瓶を飲み込んだチェシャ猫はみるみる大きくなり、大きめの乗用車程の大きさにまでなる。
二人は大きなチェシャ猫に飛び乗り、ふわふわの毛を掴んで振り落とされないようにする。
「瓶ごと飲んで大丈夫なの……?」
「平気。瓶は飴で出来てるから」
「そうなのね」
ふわふわな身体の割に速度が出るチェシャ猫に並走するヴォルフ。
ヴォルフは狼の魔法少女であり、身体能力は他の魔法少女よりもかなり高い。
「……面倒ね」
走る四人に追従するように、原始獣人がどこからともなく現れる。
げげげっと下品に喉を鳴らす原始獣人達。ケロケロ、ペタペタという声ではないという事は、じっとこちらを見ている者達とはまた別の存在である可能性が高い。
「数が多いッスね……!!」
「ヴォルフ、本気で走ればこいつら撒ける?」
「余裕ッス!!」
「ならヴォルフは先行して。私とスノーホワイトは粗方片付けてから向かうから」
「了解ッス!!」
返事をし、ヴォルフは更に速度を上げて走る。
追従しようとする原始獣人に、スノーホワイトが氷の礫を飛ばし、アリスが虚空から生み出した剣を飛ばす。
チェシャ猫は前を走る原始獣人に噛みつく。
「チェシャ猫、ぺっしなさい。ぺっ」
「食べないよアリス。猫はグルメなんだよ。キヒヒ」
ぺっと齧った原始獣人を吐き出すチェシャ猫。しかし、齧った事で口元に付着した血は残り、三日月の口とギザギザの歯も相まってとてもホラーチックになっている。

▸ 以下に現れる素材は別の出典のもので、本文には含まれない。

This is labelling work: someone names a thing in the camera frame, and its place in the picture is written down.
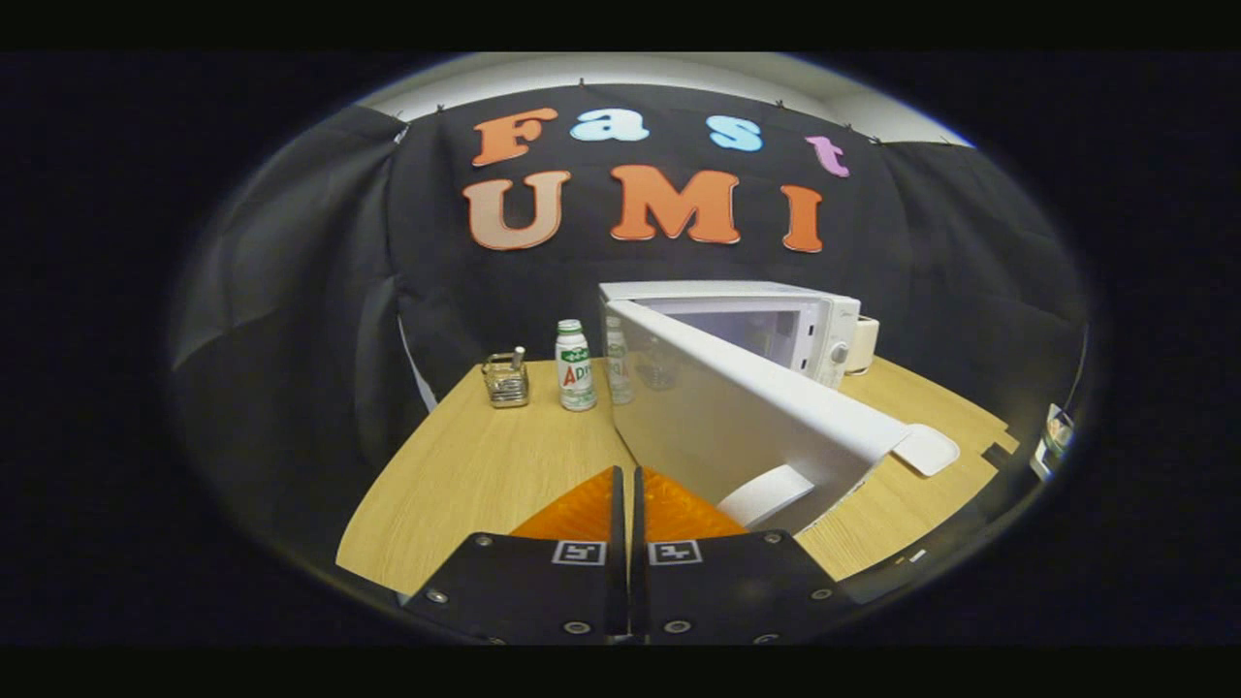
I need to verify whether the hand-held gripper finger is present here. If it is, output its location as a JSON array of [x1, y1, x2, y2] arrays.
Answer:
[[400, 465, 629, 646], [630, 465, 859, 646]]

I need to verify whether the white microwave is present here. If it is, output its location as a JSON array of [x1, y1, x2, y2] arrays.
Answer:
[[598, 279, 914, 536]]

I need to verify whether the white bottle green label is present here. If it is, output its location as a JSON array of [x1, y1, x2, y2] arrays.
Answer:
[[555, 319, 597, 412]]

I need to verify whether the white plate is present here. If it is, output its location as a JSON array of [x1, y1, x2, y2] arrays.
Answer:
[[892, 424, 961, 478]]

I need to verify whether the cream toaster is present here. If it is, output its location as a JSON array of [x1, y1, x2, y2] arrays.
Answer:
[[845, 316, 881, 375]]

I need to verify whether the small printed object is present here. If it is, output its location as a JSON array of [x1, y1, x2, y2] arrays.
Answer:
[[1030, 402, 1075, 481]]

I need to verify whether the metal wire holder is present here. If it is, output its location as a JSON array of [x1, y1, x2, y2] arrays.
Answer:
[[481, 346, 530, 409]]

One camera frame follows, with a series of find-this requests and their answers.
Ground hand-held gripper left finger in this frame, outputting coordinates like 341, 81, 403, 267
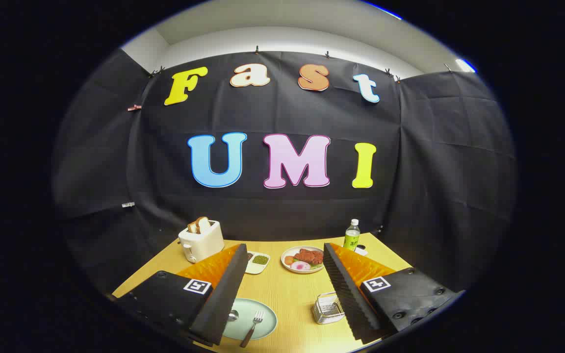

原始獣人は遥か先を走るヴォルフではなく、標的をアリスとスノーホワイトへと完全に変更する。
しかし、アリスとスノーホワイトに焦りはない。
「アリス、寒かったらごめんなさい」
謝った後、スノーホワイトは周囲に幾つもの氷の礫を作り出し、無差別に氷の礫を射出する。
連続で、何度も何度も射出する。
「チェシャ猫、速度上げて」
「分かったよ、アリス。キヒヒ」
ぼふぼふと毛を風になびかせながら、チェシャ猫は速度を上げた。
しかし、追従する原始獣人の数は増えるばかりだ。
「アリス。引き連れちゃうかも」
「問題無い」
このままショッピングモールへと向かうのは愚策に他ならない。けれど、アリスは問題無いという。
「そう。分かったわ」
スノーホワイトはアリスの言葉を疑う事無く頷く。
チェシャ猫はぼふぼふと走る。引き連れる原始獣人の数は、走る程に増えていった。